E. R. “The girls were afraid that the Russians would rape them. There were cases like that. I was a young boy and I was listening behind the closed door and I heard her telling my mom about it. They grabbed that woman ; she had two sons. Her husband was probably on the front. She therefore went to live in Hraničná to hide. There was a little house where she lived. The Russians, two men, came to her at night. They pulled her out, threw her on the ground by the brook, and they raped her there. She said: ´I was afraid that they would dump me in that brook afterwards.´ That's what I heard." M. R.: "They shot his sister. The place where she lived is now in Poland, but it was the German territory at that time. This Irna was married and during the revolution, she wanted to return to her parents. At night. They shot her, because she didn’t stop.”
“We didn’t have electricity and President Novotný helped us. I wrote him about my situation, explaining that we have remained here and that we wanted to stay and raise our children here. I still had my grandma then. I wrote all this to the president. You wouldn’t believe it. We received a reply in three days. He wrote that he would look into the matter and that if what we had written was true, we would get electricity installed without any problems from their side. It was in 1964. We were preparing firewood up there, and all of a sudden I look up and exclaim: ´Christ Jesus...´ There were some long vehicles arriving. Well, within one month we had the poles erected here and electricity installed. It was in winter, and they couldn’t dig the holes in the ground for the poles, and they had to make them using explosives. They erected the poles and dropped into these holes.”

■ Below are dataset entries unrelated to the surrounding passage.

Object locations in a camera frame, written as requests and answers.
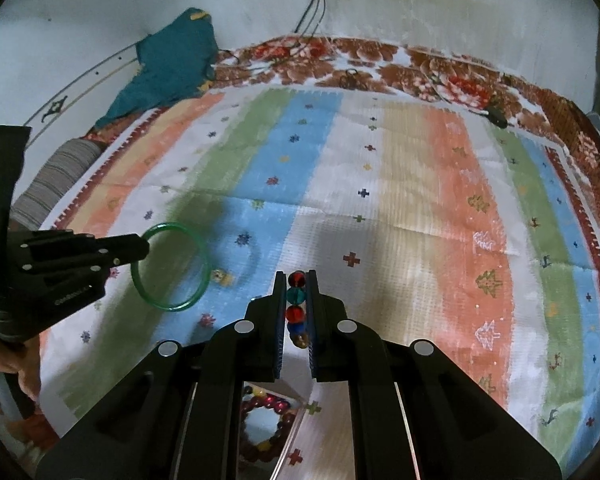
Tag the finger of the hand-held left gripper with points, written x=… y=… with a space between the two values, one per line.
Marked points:
x=80 y=262
x=80 y=242

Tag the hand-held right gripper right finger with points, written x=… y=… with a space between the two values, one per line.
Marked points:
x=314 y=340

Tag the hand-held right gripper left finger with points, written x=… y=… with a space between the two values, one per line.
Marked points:
x=280 y=330

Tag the silver metal tin box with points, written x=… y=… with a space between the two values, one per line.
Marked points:
x=265 y=430

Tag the green bangle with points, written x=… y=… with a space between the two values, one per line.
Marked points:
x=177 y=306

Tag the person's left hand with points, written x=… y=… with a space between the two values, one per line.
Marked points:
x=20 y=365

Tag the grey striped pillow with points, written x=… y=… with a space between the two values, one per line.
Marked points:
x=50 y=180

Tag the striped pastel mat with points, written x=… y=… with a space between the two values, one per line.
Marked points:
x=380 y=260

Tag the teal cloth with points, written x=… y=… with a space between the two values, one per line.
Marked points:
x=175 y=60

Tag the small black object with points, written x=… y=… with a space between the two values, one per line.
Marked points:
x=497 y=119

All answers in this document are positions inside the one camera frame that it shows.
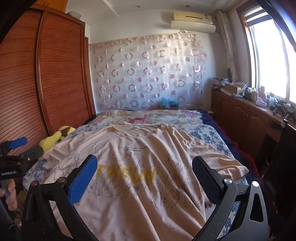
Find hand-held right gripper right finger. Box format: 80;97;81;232
191;156;270;241

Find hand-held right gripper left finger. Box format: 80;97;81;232
21;154;100;241

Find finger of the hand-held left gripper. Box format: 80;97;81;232
7;137;28;151
9;146;44;163

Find beige printed T-shirt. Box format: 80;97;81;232
42;123;249;241

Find person's left hand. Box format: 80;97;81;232
0;179;18;212

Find yellow plush toy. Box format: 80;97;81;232
38;126;77;160

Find blue floral bedsheet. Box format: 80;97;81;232
23;124;251;235

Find long wooden cabinet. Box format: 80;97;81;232
211;89;296;163

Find black chair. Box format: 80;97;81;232
261;120;296;223

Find pink floral blanket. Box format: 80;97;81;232
89;109;204;127

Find blue plastic bag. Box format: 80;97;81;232
161;97;176;107

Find open cardboard box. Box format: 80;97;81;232
221;83;243;95

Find pile of small clutter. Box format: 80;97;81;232
213;77;232;90

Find pink plastic bottle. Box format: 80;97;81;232
255;86;267;106

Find black tripod stand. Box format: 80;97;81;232
273;101;285;115
283;104;295;121

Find circle-patterned sheer curtain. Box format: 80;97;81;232
89;34;207;112

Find wood-framed window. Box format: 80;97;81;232
237;0;296;105

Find pale patterned window curtain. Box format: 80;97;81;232
215;10;238;81

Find cream air conditioner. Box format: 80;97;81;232
171;10;216;33

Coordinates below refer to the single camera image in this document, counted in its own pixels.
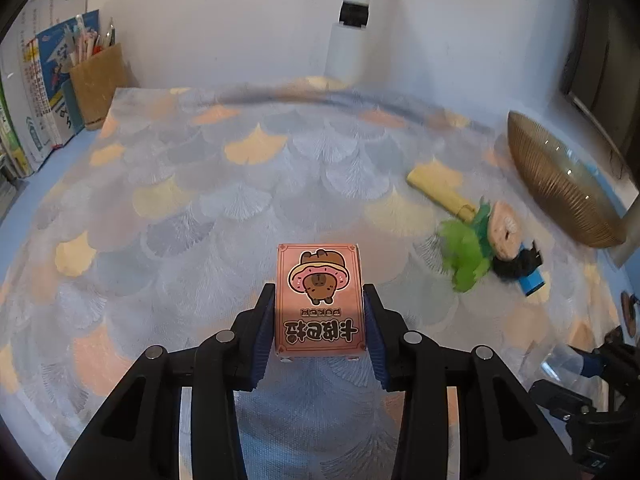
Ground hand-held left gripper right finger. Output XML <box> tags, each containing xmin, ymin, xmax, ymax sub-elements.
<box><xmin>362</xmin><ymin>282</ymin><xmax>587</xmax><ymax>480</ymax></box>

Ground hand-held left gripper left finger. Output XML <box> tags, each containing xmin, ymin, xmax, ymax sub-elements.
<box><xmin>55</xmin><ymin>282</ymin><xmax>279</xmax><ymax>480</ymax></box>

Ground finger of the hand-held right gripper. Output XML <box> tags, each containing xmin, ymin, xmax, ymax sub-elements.
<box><xmin>577</xmin><ymin>349</ymin><xmax>618</xmax><ymax>380</ymax></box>

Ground pink cartoon box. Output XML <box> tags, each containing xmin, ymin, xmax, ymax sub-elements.
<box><xmin>274</xmin><ymin>242</ymin><xmax>370</xmax><ymax>363</ymax></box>

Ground gold ribbed glass bowl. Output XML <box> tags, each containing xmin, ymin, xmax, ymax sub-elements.
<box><xmin>507</xmin><ymin>110</ymin><xmax>629</xmax><ymax>249</ymax></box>

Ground grey flat bar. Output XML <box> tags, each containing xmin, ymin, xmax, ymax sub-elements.
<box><xmin>611</xmin><ymin>207</ymin><xmax>640</xmax><ymax>267</ymax></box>

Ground green feather toy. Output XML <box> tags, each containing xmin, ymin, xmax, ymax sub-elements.
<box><xmin>436</xmin><ymin>197</ymin><xmax>494</xmax><ymax>294</ymax></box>

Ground black plush toy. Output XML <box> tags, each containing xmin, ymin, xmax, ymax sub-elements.
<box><xmin>492</xmin><ymin>241</ymin><xmax>545</xmax><ymax>281</ymax></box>

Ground fan-patterned table mat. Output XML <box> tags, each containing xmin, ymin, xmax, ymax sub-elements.
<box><xmin>0</xmin><ymin>75</ymin><xmax>628</xmax><ymax>480</ymax></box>

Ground pink donut toy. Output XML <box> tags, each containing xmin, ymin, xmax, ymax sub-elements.
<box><xmin>487</xmin><ymin>200</ymin><xmax>522</xmax><ymax>262</ymax></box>

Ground yellow packet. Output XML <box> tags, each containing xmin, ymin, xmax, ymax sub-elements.
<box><xmin>406</xmin><ymin>157</ymin><xmax>479</xmax><ymax>222</ymax></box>

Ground brown pen holder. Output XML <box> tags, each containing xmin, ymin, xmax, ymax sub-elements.
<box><xmin>69</xmin><ymin>42</ymin><xmax>130</xmax><ymax>132</ymax></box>

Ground dark monitor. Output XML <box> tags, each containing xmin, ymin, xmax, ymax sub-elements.
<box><xmin>561</xmin><ymin>0</ymin><xmax>640</xmax><ymax>177</ymax></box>

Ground white lamp pole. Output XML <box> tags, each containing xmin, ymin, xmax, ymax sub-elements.
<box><xmin>325</xmin><ymin>0</ymin><xmax>378</xmax><ymax>81</ymax></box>

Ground row of books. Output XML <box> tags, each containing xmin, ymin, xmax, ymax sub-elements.
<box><xmin>0</xmin><ymin>0</ymin><xmax>101</xmax><ymax>181</ymax></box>

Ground bunch of pens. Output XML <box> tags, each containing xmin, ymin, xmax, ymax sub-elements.
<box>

Edwin Rieger: "When they were demolishing the houses there, I was working in the field with the horses. I was working at the farm. I saw the men riding away on bikes. They let the houses explode. They loaded explosives into their basements and blew them up. We had to open all the windows. She then told me about it, because I wasn’t at home." Margarita Riegereová: "We continued to live here, but when they were demolishing the houses, they told us to go out. Our house remained standing, but all the windows and doors were broken, because the house was near to it. Now he has a beehive there. We purchased the garden later. All of our windows were smashed. We had opened all of them, but the blast broke them. We were here upstairs, and we were watching it. What a horror!"
“I talk to one of the neighbours on the phone. It’s been over sixty years. We talk on the phone with Margot every day. And with her brother, too. He lives in Munich, and she in Augsburg. They come here for holiday every year. They lived there... There had been three houses in a row, we are the first of them, and there were two others." Interviewer: "So they were coming here afterwards?" M. R. "They were. But her husband then died, and now she comes only sometimes with her daughter. She is one year older than me, she is seventy-nine." Interviewer: "And when were the houses demolished?" M.R.: "Right after the war. They came there, they took some nice closets from the houses, or the roof beams, they cut them and burnt them as firewood." Her husband E.R.: "They demolished them in 1958.”
“It was very bad, because we couldn’t speak a word in Czech. I was working and they ordered me to do something. I didn’t understand anything at all. I didn’t know what to do. The other people would take a hoe, a pickaxe or a pitchfork. But I didn’t know. They had so many tools in front of the office. When I didn’t understand a single word, I would just pick something. They would point to me: No, no. So I put it back. It was terrible when you didn’t understand anything and you didn’t know what to do.”
Margareta Riegerová, née Glatterová, was born in 1931 in the hamlet Nové Domky (Neuhäuser) in the foothills of Rychlebské (Reichensteiner) Mountains. She is of German origin, and she and her parents were not included in the postwar expulsion of Germans from Czechoslovakia. Her father died in 1948, her mother in 1949, and she was thus alone to work on the family farm. Erwin Rieger was coming to help her, and she later married him. They have been living in her native house ever since. Many of the villages in this region have not been repopulated after the expulsion of Germans, and derelict and looted houses were demolished. Other houses in Nové Domky were torn down in 1958, and their house was the only one that remained. They had no electricity in the house until 1964, when it was finally installed after an intervention by president Novotný. Died in 2015.